Debbie Hesse aches each time she reads an article about another child drowning in a lake, each time she hears a report about another child killed by drain entrapment in a pool.
“It has a cure, and the cure is swim lessons,” Hesse said. “That is the answer.”
The new executive director of the USA Swimming Foundation has made it her mission to minimize the risk of childhood drownings by ensuring kids know how to swim, spreading her message during the National Drowning Prevention Symposium, an annual seminar by the National Drowning Prevention Alliance lasting through Sunday at the Antlers Hilton.
Research conducted by the Colorado Springs-based USA Swimming Foundation in 2010 revealed that among American kids, 69 percent of blacks, 58 percent of Hispanics and 42 percent of whites were unable to swim. As a result, 531 kids drowned or almost drowned last year, according to the “Pool Safely” campaign, a public education project run by the U.S. Consumer Product Safety Commission. This year, there have been 72 incidents.
The campaign finds the highest rate of childhood drownings in Florida, Texas, California, Arizona and Louisiana – in Colorado, there were three cases last year, and there haven’t been any cases in 2011. The message of the government-funded campaign? “Simple steps save lives.” Teach your children to swim. Watch them in the water. Install fencing around pools. Put alarms on doors. Keep a phone nearby. Tell them to stay away from drains.

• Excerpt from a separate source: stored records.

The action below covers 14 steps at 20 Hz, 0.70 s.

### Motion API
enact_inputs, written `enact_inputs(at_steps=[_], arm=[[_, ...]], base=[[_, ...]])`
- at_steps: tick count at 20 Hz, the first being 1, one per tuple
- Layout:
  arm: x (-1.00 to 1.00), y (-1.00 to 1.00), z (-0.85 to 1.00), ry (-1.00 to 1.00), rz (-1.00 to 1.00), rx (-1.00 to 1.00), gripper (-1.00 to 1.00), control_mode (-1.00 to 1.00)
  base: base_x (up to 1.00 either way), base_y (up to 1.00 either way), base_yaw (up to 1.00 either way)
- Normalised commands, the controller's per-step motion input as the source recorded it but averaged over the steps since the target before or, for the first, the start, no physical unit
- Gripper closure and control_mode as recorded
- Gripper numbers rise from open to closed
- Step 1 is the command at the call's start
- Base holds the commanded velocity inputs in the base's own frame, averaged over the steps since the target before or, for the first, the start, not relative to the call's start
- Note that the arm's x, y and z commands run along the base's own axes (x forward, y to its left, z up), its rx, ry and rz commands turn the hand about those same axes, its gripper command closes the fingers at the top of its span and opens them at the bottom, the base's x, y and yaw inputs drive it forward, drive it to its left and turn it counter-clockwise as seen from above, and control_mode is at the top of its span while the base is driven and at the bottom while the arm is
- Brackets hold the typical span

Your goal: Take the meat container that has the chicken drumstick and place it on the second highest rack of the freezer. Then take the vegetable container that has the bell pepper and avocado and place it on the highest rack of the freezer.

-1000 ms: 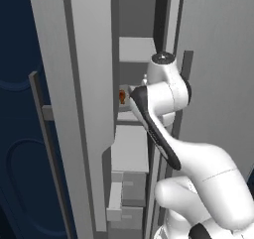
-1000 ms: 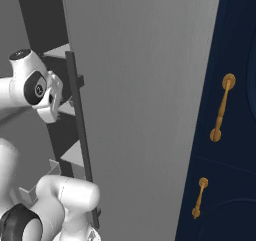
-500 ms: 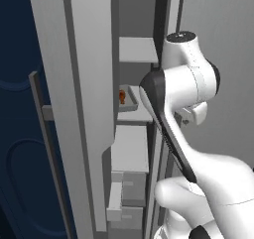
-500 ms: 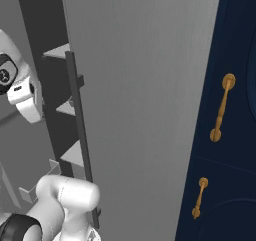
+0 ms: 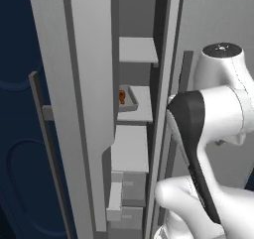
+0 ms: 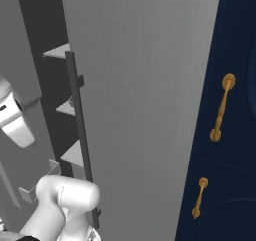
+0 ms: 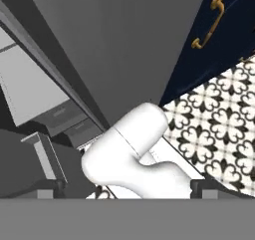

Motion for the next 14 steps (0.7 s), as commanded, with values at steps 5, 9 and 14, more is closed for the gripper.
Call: enact_inputs(at_steps=[5, 9, 14], arm=[[-0.41, -0.40, -0.23, 0.05, 0.23, 0.10, -1.00, -1.00], [-0.08, -0.36, -0.06, 0.02, 0.23, 0.13, -1.00, -1.00], [0.27, -0.32, -0.01, 0.04, 0.23, 0.06, -1.00, -1.00]], base=[[0.00, 0.00, 0.00], [0.00, 0.00, 0.00], [0.00, 0.00, 0.00]])
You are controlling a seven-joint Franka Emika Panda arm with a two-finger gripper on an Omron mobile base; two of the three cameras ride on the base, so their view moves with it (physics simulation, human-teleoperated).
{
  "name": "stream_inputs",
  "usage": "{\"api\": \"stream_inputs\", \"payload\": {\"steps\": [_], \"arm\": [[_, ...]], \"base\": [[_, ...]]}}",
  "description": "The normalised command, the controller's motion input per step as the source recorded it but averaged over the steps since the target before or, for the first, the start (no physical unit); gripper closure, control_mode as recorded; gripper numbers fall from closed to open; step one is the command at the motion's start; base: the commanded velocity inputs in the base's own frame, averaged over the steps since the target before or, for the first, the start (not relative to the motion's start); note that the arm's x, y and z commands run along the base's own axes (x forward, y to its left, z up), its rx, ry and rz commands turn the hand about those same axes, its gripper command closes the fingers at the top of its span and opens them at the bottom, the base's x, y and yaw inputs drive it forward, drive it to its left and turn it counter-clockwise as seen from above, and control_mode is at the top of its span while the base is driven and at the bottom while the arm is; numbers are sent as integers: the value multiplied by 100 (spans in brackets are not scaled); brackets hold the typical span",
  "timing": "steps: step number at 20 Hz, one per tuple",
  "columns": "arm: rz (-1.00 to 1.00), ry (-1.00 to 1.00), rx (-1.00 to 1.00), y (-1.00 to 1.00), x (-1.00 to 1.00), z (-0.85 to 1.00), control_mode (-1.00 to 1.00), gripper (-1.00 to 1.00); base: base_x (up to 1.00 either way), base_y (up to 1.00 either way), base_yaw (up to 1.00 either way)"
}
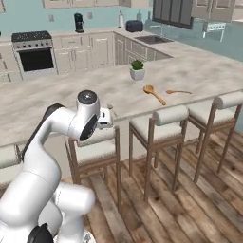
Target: Pick up the metallic utensils from the counter and place them in the open drawer. Make sure not to pick up any wooden utensils.
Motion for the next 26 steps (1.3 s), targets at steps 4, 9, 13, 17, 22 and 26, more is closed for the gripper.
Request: {"api": "stream_inputs", "payload": {"steps": [4,9,13,17,22,26], "arm": [[0,0,0,0,0,0,100,-100],[0,0,0,0,0,0,100,-100],[0,0,0,0,0,0,100,-100],[0,0,0,0,0,0,100,-100],[0,0,0,0,0,0,100,-100],[0,0,0,0,0,0,100,-100]], "base": [[79,-100,36],[77,-100,46],[35,-100,40],[47,-23,32],[40,0,25],[52,26,7]]}}
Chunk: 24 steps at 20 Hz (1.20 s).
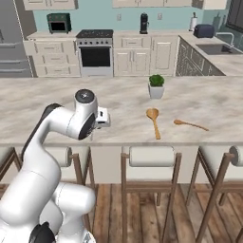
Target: Pick up the metallic utensils from the counter and place them in the open drawer. Make sure not to pick up any wooden utensils.
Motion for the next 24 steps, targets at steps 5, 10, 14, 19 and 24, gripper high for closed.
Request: {"api": "stream_inputs", "payload": {"steps": [5,10,14,19,24], "arm": [[0,0,0,0,0,0,100,-100],[0,0,0,0,0,0,100,-100],[0,0,0,0,0,0,100,-100],[0,7,-4,46,62,-1,-100,-100],[0,17,-3,64,100,-23,-100,-100]], "base": [[29,23,0],[6,4,0],[3,1,0],[5,4,0],[0,0,0]]}}
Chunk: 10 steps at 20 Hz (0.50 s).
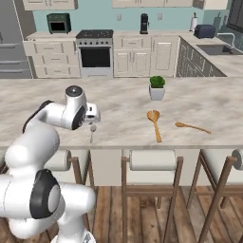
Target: Pick up the metallic utensils from the counter and place them in the open drawer. Make sure not to pick up any wooden utensils.
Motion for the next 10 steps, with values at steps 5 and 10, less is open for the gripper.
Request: {"api": "stream_inputs", "payload": {"steps": [5,10], "arm": [[0,16,-1,51,100,-47,-100,-100],[0,27,-2,-34,97,-25,-100,-100]], "base": [[0,0,0],[0,0,0]]}}
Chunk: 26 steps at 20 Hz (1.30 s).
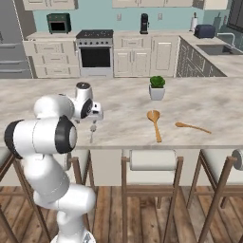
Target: Pick up the metallic utensils from the counter and place them in the open drawer. Make sure not to pick up any wooden utensils.
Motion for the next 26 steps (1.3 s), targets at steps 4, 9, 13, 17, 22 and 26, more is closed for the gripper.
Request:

“We want to encourage people to swim,” said Inez Tenenbaum, chairman of the CPSC. “But we also want to make sure people know there are behaviors that go along with being responsible. … People go to a pool or beach or lake, and they swim, and everyone starts having a good time. They’ll start having a barbecue, and somehow, children just are left unattended. A few minutes later, ‘Where’s Johnny?’ He’s at the bottom of the pool.”
There’s no reason kids shouldn’t be safe in the water if they’ve participated in the “Make a Splash” initiative, run by the USA Swimming Foundation. Since 2007, the initiative has provided 776,124 swim lessons, with 373 local partner programs in 45 states – Hesse set goals of more than 1 million lessons and more than 500 programs by the end of 2012.
National team member Madison Kennedy said children not raised around water are more likely to “barge right in. They’re like, ‘It’s fine. It’s water. It’s like my bathtub.’ It’s not. … It’s being comfortable around water and knowing what your limitations are. Knowing this is a situation you don’t feel comfortable or you don’t have the skill set or capability.”
Three-time Olympic gold medalist Rowdy Gaines puts the responsibility on parents to get their kids knowledgeable in the water. “It doesn’t matter whether they live in downtown Manhattan or on a lake in North Dakota,” Gaines said, stressing there’s “no reason why they shouldn’t teach their children how to swim. … The whole thing is just education.”